Python has had functions as first class objects and (quite-limited-but)
anonymous functions, map(), filter() and reduce() as builtin funcs at
least since 1.5.2 (quite some years ago).

Iterators like that are a new Python feature

List comps are not that new (2.0 or 2.1 ?):
print "\n".join([contact for name, contact in contacts.items() \
if search.match(name)])

and they have
some annoying characteristics, like the way they mutate when you touch
them.

While sequences are iterables, all iterables are not sequences. Know
what you use, and you'll be fine.

It's usually safest to create and consume them in the same
place, e.g. creating some sequence and passing it through map, filter, etc.

Safest ? Why so ?

Gabriel Genellina · Mar 13, 2007

En Tue said:
I'm currently writing a toy program as I learn python that acts as a
simple address book. I've run across a situation in my search function
where I want to iterate across a filtered list. My code is working
just fine, but I'm wondering if this is the most "elegant" way to do
this. Essentially, I'm searching the dict self.contacts for a key that
matches the pattern entered by the user. If so, I print the value
associated with that key. A pastie to the method is below, any help/
advice is appreciated:

http://pastie.caboo.se/46647

Side note: I'm learning python after ruby experience. In ruby I would
do something like:

contacts.find_all{|name,contact| name =~ /search/}.each{|name,contact|
puts contact}

Just a few changes:

def find(self, search):
search_re = re.compile(search, re.IGNORECASE)
for result in [self.contacts[name] for name in self.contacts if
search_re.match(name)]:
print result

- you can iterate directly over a dictionary keys using: for key in dict
- you can compile a regexp to re-use it in all loops; using re.IGNORECASE,
you don't need to explicitely convert all to lowercase before comparing
- if all you want to do is to print the results, you can even avoid the
for loop:

print '\n'.join('%s' % self.contacts[name] for name in self.contacts
if search_re.match(name))

Arnaud Delobelle · Mar 13, 2007

On Mar 13, 8:59 pm, "Gabriel Genellina" <[email protected]>
wrote:
[snip]

def find(self, search):
search_re = re.compile(search, re.IGNORECASE)
for result in [self.contacts[name] for name in self.contacts if
search_re.match(name)]:
print result

I do not see how

for y in [f(x) for x in L if g(x)]:
do stuff with y

can be preferable to

for x in L:
if g(x):
do stuff with f(x)

What can be the benefit of creating a list by comprehension for the
sole purpose of iterating over it?

Gabriel Genellina · Mar 13, 2007

En Tue, 13 Mar 2007 17:19:53 -0300, Arnaud Delobelle

That would surprise me.
How can re.search know that string.lower(search) is the same each
time?

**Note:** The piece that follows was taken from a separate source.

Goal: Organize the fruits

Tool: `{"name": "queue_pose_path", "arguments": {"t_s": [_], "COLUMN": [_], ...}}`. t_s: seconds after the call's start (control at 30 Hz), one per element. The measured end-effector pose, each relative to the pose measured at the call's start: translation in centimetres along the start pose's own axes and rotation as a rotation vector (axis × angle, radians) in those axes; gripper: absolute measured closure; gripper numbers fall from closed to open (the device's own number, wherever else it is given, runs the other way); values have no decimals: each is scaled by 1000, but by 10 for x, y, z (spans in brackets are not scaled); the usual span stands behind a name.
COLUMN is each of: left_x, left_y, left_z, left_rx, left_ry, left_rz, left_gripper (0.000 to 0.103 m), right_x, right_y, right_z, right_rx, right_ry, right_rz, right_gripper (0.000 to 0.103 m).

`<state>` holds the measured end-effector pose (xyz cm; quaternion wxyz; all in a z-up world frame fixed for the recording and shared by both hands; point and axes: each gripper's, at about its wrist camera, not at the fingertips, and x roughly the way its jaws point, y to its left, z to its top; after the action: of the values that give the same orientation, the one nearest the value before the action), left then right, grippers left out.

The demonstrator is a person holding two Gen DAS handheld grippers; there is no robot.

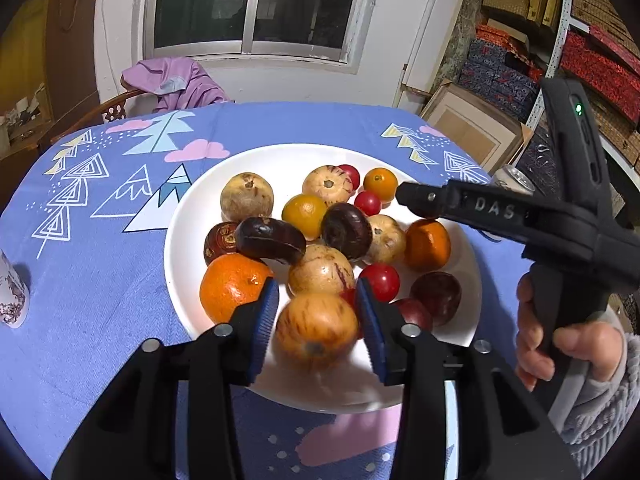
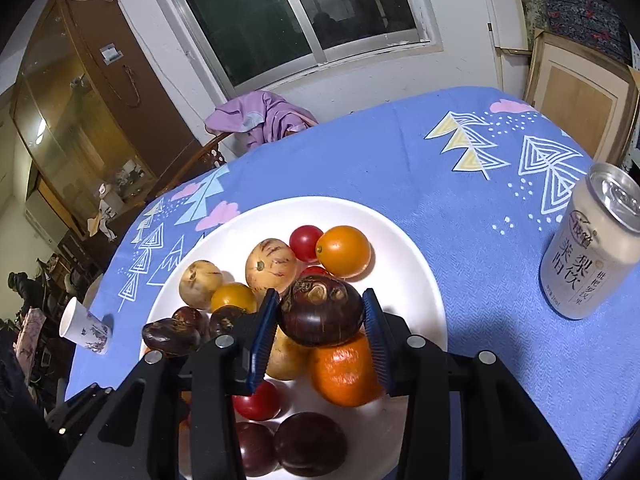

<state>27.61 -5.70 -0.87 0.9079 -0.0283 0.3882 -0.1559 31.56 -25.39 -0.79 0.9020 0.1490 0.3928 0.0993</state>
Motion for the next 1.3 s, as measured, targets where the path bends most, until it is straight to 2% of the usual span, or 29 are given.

Or else there is something that I misunderstand.

It does.

py> import re
py> x = re.compile("ijk")
py> y = re.compile("ijk")
py> x is y
True

Both, separate calls, returned identical results. You can show the cache:

py> re._cache
{(<type 'str'>, '%(?:\\((?P<key>.*?)\\))?(?P<modifiers>[-#0-9
+*.hlL]*?)[eEfFgGd
iouxXcrs%]', 0): <_sre.SRE_Pattern object at 0x00A786A0>,
(<type 'str'>, 'ijk', 0): <_sre.SRE_Pattern object at 0x00ABB338>}

Gabriel Genellina · Mar 13, 2007

En Tue, 13 Mar 2007 18:16:32 -0300, Arnaud Delobelle

On Mar 13, 8:59 pm, "Gabriel Genellina" <[email protected]>
wrote:
[snip]

def find(self, search):
search_re = re.compile(search, re.IGNORECASE)
for result in [self.contacts[name] for name in self.contacts if
search_re.match(name)]:
print result

Click to expand...

I do not see how

for y in [f(x) for x in L if g(x)]:
do stuff with y

can be preferable to

for x in L:
if g(x):
do stuff with f(x)

What can be the benefit of creating a list by comprehension for the
sole purpose of iterating over it?

No benefit...

Arnaud Delobelle · Mar 13, 2007

En Tue, 13 Mar 2007 17:19:53 -0300, Arnaud Delobelle

It does.

py> import re
py> x = re.compile("ijk")
py> y = re.compile("ijk")
py> x is y
True

Both, separate calls, returned identical results. You can show the cache:

OK I didn't realise this. But even so each time there is the cost of
looking up the regexp string in the cache dictionary.

Guest · Mar 13, 2007

Hi,

for x in L:
if g(x):
do stuff with f(x)

for x in itertools.ifilterfalse(g, L):
do stuff

Maybe this would be even better?

L

Gabriel Genellina · Mar 13, 2007

En Tue, 13 Mar 2007 19:12:12 -0300, Arnaud Delobelle

OK I didn't realise this. But even so each time there is the cost of
looking up the regexp string in the cache dictionary.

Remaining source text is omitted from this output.